Dr. Ehrman, you talk in some of your Great Courses about how the church canon came to become orthodoxy. And once that orthodoxy was accepted by the bishops at that time from the regional churches anything else was heresy. In your opinion do you think that any of the non-canonical books should have been included as part of the Bible?
I”m not sure what you mean by “should” have. Do you mean are there other books that I wish could have been included? As a historian I tend to look at what did happen, and why, rather than pronounce what people ought to have done instead.
I think most fundamentalist believe that the ‘Kingdom of God’, as described/taught by Jesus, entails these features, among others
a. Kingdom of God comes by a supernatural intervention of a being riding on a literal cloud
b. Kingdom of God entails elimination of all physical illnesses and pain
c. Kingdom of God entails abolition of humankind’s bodily death
d. other magical features
But I don’t think these are features of most common liberal christian theologies (well at least not at the church I attend).
1) Did you believe these to be historic features of Jesus’ ministry when you were a fundamentalist?

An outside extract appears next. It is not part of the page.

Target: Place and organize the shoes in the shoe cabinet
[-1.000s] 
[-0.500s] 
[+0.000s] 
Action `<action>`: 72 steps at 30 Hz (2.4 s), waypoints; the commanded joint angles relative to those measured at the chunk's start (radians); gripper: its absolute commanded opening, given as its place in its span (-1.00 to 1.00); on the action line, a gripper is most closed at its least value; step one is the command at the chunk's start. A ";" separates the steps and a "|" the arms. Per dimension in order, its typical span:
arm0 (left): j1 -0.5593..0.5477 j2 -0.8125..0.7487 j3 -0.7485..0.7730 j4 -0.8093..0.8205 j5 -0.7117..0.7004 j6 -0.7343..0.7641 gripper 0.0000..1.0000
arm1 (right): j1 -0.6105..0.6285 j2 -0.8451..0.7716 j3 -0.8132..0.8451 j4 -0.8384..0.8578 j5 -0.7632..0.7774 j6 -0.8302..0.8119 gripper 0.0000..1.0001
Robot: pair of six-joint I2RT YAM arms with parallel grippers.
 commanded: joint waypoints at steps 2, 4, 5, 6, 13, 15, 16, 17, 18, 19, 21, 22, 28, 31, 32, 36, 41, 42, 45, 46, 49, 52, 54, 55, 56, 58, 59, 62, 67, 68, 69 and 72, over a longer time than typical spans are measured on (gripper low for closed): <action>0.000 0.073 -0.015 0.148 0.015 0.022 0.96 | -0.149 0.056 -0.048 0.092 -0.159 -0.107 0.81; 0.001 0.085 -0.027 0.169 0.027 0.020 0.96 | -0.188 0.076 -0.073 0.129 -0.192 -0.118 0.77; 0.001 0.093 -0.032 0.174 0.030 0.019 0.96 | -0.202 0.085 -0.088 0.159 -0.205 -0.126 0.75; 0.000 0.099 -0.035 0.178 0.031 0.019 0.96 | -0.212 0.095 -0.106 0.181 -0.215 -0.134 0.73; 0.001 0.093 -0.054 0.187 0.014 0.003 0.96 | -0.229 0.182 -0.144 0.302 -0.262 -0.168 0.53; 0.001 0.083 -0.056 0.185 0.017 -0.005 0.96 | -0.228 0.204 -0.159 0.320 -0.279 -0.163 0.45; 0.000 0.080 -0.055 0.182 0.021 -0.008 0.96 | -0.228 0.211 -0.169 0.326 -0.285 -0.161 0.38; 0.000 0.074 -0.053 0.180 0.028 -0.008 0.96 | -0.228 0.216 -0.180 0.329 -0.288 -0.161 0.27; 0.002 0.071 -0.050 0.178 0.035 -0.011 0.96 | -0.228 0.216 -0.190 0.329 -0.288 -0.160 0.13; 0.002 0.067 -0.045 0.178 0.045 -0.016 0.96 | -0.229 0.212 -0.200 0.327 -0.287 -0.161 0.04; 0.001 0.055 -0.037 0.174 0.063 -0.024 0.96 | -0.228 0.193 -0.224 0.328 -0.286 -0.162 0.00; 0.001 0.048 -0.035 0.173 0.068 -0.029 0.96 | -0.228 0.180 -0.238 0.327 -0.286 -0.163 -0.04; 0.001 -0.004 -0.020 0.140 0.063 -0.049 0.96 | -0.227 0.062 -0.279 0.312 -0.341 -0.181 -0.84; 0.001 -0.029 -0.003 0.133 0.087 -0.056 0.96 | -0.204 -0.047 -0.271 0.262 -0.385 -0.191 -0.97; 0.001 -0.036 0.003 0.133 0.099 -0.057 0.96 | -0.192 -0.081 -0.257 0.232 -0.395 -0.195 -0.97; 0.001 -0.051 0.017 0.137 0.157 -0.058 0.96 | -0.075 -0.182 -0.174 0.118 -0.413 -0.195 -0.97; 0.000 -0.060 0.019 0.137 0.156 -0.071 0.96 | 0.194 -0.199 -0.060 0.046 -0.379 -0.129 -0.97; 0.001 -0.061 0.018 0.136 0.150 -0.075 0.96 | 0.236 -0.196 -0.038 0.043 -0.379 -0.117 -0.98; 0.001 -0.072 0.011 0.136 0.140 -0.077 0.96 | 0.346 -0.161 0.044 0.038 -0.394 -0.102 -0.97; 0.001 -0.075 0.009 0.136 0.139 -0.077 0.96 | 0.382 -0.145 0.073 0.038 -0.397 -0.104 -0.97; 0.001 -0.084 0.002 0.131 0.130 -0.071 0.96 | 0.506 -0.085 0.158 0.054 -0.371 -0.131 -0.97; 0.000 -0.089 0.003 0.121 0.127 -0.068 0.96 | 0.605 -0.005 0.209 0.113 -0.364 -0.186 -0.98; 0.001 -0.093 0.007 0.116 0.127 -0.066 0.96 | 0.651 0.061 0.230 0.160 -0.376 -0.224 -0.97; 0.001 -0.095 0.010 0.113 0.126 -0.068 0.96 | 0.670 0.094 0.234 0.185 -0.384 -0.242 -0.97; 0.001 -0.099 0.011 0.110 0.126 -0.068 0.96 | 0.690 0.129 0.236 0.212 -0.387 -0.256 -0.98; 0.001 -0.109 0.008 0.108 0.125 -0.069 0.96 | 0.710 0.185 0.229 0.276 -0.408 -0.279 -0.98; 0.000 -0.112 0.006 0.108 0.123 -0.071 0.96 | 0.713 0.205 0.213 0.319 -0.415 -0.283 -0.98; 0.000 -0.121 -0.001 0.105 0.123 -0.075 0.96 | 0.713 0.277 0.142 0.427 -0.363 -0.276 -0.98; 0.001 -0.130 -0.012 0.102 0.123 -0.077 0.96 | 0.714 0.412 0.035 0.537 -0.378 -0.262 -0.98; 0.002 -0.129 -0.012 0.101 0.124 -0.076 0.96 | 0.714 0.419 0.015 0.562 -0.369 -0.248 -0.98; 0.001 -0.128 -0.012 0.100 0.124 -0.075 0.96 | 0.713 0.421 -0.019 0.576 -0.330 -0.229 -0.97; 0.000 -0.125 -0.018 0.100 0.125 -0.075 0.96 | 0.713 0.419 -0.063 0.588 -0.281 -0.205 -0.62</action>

2) Did you continue believe these to be historic features of Jesus’ teachings when you left the fundamentalist fold to became a liberal christian? [this is hard for me to imagine]
3) Why do you again believe these to be historic features of Jesus’ teachings now that you’ve left the liberal christian mindset and became agnostic?
1. Yup; 2; Yup; 3. Just because it’s what Jesus taught doesn’t mean I have to accept it. The evidence is that these were his teachings.
As a liberal christian did you believe that had the disciple who asked Jesus what he must do to ‘gain eternal life’, had in addition to following all the commandments had also sold all his goods, given it to the poor, and followed Jesus, that that disciple would still be alive today?
Or as a liberal christian did you accept that Jesus’ advice, at least in this instance, was a bunch of kookiness?
or have I misunderstood.
No, I assumed he was talking about eternal life in heaven.
So, you assumed that Jesus recognized a difference between ‘eternal life on earth’ and ‘eternal life in heaven’?
No, not exactly. I don’t think he thought about eternal life in heaven. Eternity would be lived here on a perfected earth.
I understand you don’t now accept these premises but I wasn’t aware that was common feeling of modern liberal christian scholars (which i think you categorized yourself for a period of time).
Can you reference for me any liberal christian scholars’ books which profess that Jesus taught a coming initiated by a magical person who doesn’t have to obey law of gravity and/or doesn’t have to conform himself to modern biology and medicine?
I’m afraid I don’t know what you’re asking. Most Christian scholars don’t think that Jesus was concerned about modern biology or medicine.